Work instructions ::
From the first line to the last, print the data exactly as it appears.
START Supplied data
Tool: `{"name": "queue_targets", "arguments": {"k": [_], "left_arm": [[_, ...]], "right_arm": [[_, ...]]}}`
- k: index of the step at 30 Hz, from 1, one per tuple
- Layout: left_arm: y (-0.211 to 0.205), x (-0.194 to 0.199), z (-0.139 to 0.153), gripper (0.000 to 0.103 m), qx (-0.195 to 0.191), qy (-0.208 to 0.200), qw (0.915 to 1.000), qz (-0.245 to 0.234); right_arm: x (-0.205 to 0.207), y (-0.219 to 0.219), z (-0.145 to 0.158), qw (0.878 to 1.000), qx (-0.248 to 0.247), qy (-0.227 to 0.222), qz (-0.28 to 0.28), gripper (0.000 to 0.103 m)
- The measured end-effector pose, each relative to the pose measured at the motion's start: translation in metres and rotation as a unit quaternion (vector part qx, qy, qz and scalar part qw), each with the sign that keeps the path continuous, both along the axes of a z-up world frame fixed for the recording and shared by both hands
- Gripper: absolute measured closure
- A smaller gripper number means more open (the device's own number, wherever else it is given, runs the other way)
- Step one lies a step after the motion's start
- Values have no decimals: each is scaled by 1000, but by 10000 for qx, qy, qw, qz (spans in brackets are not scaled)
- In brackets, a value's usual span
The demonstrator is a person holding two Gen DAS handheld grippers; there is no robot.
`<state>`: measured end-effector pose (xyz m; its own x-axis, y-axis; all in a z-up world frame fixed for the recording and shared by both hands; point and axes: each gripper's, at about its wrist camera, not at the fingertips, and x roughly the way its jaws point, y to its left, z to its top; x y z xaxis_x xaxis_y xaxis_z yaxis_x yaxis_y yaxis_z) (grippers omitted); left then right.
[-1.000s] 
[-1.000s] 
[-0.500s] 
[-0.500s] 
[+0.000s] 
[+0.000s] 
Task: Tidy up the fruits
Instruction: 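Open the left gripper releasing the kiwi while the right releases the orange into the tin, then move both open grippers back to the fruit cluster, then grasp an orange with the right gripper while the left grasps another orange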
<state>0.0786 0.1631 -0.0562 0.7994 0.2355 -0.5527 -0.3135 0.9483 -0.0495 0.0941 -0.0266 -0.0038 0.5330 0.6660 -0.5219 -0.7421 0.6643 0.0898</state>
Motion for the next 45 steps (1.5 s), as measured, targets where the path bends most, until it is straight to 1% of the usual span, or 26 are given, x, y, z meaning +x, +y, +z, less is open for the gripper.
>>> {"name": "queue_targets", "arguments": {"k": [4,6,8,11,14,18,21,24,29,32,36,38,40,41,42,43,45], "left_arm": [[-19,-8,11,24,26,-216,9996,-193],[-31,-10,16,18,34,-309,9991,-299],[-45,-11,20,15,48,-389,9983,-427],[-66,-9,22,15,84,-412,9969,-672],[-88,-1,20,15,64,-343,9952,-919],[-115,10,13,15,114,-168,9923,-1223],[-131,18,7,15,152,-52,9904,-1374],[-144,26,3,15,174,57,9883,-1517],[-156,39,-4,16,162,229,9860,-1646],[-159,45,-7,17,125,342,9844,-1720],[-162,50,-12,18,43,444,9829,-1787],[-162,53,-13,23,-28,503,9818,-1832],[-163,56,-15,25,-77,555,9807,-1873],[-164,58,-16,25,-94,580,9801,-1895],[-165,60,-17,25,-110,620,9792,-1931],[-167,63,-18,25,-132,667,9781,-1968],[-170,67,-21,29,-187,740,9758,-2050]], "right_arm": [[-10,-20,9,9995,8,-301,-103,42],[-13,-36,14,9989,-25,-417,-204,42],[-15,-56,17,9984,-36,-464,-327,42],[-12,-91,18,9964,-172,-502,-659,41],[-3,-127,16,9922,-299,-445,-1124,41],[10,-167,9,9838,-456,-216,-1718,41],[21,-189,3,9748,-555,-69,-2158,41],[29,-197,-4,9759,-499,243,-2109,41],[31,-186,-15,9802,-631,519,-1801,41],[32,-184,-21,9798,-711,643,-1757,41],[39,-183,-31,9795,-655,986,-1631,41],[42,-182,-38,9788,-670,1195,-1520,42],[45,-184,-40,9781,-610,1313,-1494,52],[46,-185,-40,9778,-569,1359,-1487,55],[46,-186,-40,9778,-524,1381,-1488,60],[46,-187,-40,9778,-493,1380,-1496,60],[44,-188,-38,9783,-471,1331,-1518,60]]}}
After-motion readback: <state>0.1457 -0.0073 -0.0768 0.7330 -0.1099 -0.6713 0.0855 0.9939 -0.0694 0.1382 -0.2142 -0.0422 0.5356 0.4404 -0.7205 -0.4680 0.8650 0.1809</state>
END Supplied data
Written answer ::
Tool: `{"name": "queue_targets", "arguments": {"k": [_], "left_arm": [[_, ...]], "right_arm": [[_, ...]]}}`
- k: index of the step at 30 Hz, from 1, one per tuple
- Layout: left_arm: y (-0.211 to 0.205), x (-0.194 to 0.199), z (-0.139 to 0.153), gripper (0.000 to 0.103 m), qx (-0.195 to 0.191), qy (-0.208 to 0.200), qw (0.915 to 1.000), qz (-0.245 to 0.234); right_arm: x (-0.205 to 0.207), y (-0.219 to 0.219), z (-0.145 to 0.158), qw (0.878 to 1.000), qx (-0.248 to 0.247), qy (-0.227 to 0.222), qz (-0.28 to 0.28), gripper (0.000 to 0.103 m)
- The measured end-effector pose, each relative to the pose measured at the motion's start: translation in metres and rotation as a unit quaternion (vector part qx, qy, qz and scalar part qw), each with the sign that keeps the path continuous, both along the axes of a z-up world frame fixed for the recording and shared by both hands
- Gripper: absolute measured closure
- A smaller gripper number means more open (the device's own number, wherever else it is given, runs the other way)
- Step one lies a step after the motion's start
- Values have no decimals: each is scaled by 1000, but by 10000 for qx, qy, qw, qz (spans in brackets are not scaled)
- In brackets, a value's usual span
The demonstrator is a person holding two Gen DAS handheld grippers; there is no robot.
`<state>`: measured end-effector pose (xyz m; its own x-axis, y-axis; all in a z-up world frame fixed for the recording and shared by both hands; point and axes: each gripper's, at about its wrist camera, not at the fingertips, and x roughly the way its jaws point, y to its left, z to its top; x y z xaxis_x xaxis_y xaxis_z yaxis_x yaxis_y yaxis_z) (grippers omitted); left then right.
[-1.000s] 
[-1.000s] 
[-0.500s] 
[-0.500s] 
[+0.000s] 
[+0.000s] 
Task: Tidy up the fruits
Instruction: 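Open the left gripper releasing the kiwi while the right releases the orange into the tin, then move both open grippers back to the fruit cluster, then grasp an orange with the right gripper while the left grasps another orange
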<state>0.0786 0.1631 -0.0562 0.7994 0.2355 -0.5527 -0.3135 0.9483 -0.0495 0.0941 -0.0266 -0.0038 0.5330 0.6660 -0.5219 -0.7421 0.6643 0.0898</state>
Motion for the next 45 steps (1.5 s), as measured, targets where the path bends most, until it is straight to 1% of the usual span, or 26 are given, x, y, z meaning +x, +y, +z, less is open for the gripper.
>>> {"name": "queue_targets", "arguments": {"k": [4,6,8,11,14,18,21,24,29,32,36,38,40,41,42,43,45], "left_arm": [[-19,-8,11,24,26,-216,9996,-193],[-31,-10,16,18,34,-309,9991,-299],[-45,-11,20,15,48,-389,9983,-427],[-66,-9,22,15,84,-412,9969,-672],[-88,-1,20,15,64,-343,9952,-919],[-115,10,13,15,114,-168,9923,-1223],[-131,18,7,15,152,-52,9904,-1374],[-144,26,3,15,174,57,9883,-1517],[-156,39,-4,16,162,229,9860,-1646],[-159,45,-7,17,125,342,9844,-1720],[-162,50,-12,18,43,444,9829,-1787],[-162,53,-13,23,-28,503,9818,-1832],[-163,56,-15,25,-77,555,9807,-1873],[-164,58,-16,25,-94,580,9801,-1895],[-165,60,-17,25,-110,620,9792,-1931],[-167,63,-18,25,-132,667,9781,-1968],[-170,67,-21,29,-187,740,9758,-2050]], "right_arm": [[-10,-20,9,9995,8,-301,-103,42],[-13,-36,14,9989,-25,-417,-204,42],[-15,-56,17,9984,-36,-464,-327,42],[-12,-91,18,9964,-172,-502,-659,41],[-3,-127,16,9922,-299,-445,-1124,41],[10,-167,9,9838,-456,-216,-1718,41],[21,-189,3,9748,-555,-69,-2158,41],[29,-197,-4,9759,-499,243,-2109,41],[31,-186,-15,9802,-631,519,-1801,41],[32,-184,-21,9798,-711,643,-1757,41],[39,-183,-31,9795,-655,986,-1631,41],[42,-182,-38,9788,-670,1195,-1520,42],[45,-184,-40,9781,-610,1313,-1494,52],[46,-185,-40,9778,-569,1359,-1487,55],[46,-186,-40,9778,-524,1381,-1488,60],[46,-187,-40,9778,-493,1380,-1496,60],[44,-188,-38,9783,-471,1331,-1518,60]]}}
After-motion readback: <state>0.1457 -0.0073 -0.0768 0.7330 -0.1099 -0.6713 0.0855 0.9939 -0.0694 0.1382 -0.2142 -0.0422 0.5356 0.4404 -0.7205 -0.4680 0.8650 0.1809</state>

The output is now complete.